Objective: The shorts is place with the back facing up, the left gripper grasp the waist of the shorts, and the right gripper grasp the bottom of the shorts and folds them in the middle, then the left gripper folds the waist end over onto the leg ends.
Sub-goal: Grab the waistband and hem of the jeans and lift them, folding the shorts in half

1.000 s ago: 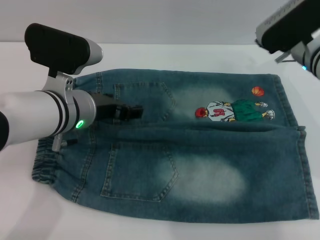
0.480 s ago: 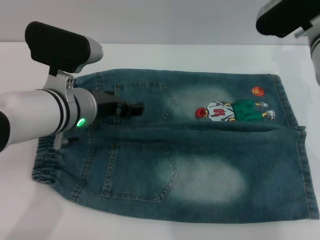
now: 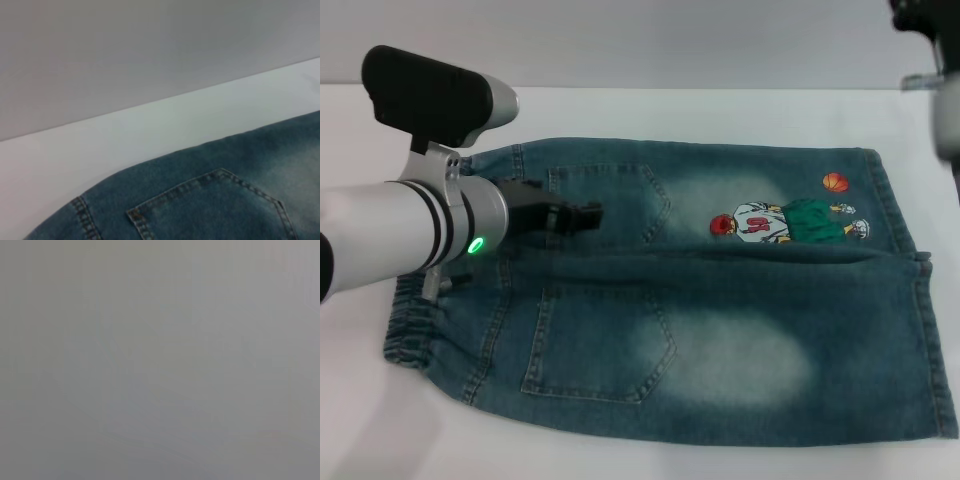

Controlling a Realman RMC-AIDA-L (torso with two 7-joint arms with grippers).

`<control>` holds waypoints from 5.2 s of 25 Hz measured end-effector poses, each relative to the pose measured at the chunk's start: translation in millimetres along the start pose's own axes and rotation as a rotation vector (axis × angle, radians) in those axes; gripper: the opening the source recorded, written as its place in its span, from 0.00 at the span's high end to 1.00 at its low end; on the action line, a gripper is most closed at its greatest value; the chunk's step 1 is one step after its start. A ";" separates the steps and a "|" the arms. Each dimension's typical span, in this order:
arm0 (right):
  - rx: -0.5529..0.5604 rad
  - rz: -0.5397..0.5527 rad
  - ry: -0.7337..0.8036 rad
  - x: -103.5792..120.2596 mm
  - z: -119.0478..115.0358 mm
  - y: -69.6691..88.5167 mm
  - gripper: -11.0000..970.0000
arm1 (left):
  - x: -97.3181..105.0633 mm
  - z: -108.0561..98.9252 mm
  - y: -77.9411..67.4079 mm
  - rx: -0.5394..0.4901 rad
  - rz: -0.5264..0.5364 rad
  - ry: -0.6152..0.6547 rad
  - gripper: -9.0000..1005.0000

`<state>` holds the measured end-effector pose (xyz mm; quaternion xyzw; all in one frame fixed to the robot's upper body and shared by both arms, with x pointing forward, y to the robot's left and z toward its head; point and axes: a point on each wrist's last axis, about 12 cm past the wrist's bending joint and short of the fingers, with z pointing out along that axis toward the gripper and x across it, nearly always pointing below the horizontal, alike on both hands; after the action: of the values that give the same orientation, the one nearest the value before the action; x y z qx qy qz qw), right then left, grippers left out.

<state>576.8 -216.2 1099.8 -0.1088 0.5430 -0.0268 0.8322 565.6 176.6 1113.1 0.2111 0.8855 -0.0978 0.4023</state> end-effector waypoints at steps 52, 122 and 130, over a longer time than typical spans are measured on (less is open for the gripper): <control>-0.354 0.725 0.870 -82.9 -13.3 -60.0 0.24 | 10.4 -53.6 39.2 -0.112 -0.022 -0.007 0.20; -0.373 1.026 1.118 -37.1 -92.1 -113.9 0.24 | 33.9 -76.0 43.5 -0.188 -0.038 0.320 0.21; -0.364 1.024 1.118 -34.0 -90.7 -111.9 0.24 | 33.6 -75.8 43.7 -0.188 -0.035 0.319 0.21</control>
<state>488.6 -333.6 1118.8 0.0501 0.8604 0.3994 0.3126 514.8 251.5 1137.5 0.1699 0.9468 0.0131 0.2730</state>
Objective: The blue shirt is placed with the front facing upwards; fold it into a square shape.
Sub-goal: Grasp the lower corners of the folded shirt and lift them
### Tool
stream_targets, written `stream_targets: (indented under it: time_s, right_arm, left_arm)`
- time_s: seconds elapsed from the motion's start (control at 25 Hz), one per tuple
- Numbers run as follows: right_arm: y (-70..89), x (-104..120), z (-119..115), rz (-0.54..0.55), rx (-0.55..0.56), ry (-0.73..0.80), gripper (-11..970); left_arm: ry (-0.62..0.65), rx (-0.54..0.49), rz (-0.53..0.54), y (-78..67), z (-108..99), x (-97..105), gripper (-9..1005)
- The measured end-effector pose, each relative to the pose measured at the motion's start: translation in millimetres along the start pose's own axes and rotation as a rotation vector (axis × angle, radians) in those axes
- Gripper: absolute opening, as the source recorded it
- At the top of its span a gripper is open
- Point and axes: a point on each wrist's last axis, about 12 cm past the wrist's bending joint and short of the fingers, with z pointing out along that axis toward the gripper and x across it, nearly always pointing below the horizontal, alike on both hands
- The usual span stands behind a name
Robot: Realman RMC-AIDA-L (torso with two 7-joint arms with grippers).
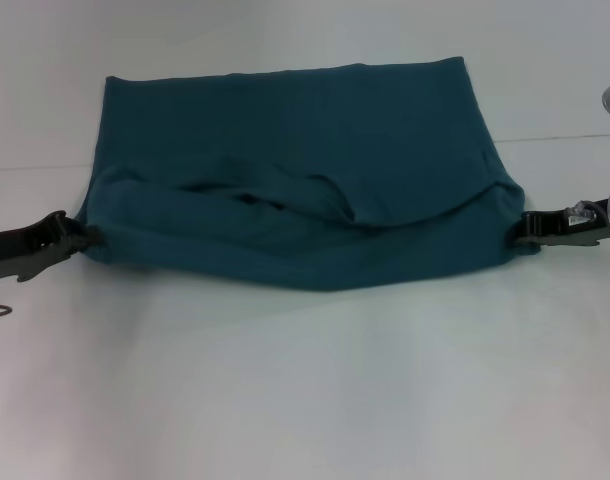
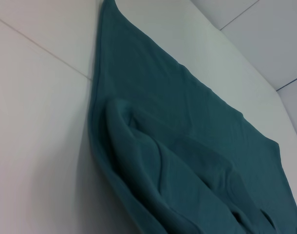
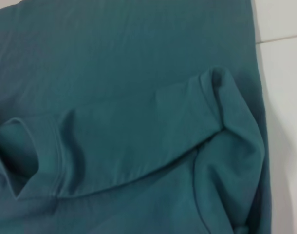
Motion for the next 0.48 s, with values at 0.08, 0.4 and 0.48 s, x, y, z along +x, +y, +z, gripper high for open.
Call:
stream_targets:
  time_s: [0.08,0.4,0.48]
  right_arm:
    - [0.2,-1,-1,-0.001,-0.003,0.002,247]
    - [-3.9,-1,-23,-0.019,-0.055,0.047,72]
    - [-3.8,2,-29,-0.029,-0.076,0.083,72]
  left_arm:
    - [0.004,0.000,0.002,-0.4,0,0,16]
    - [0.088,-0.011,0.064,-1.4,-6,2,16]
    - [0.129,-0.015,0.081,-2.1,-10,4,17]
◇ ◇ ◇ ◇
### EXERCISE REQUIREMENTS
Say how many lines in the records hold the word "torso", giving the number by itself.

### ANSWER SECTION
2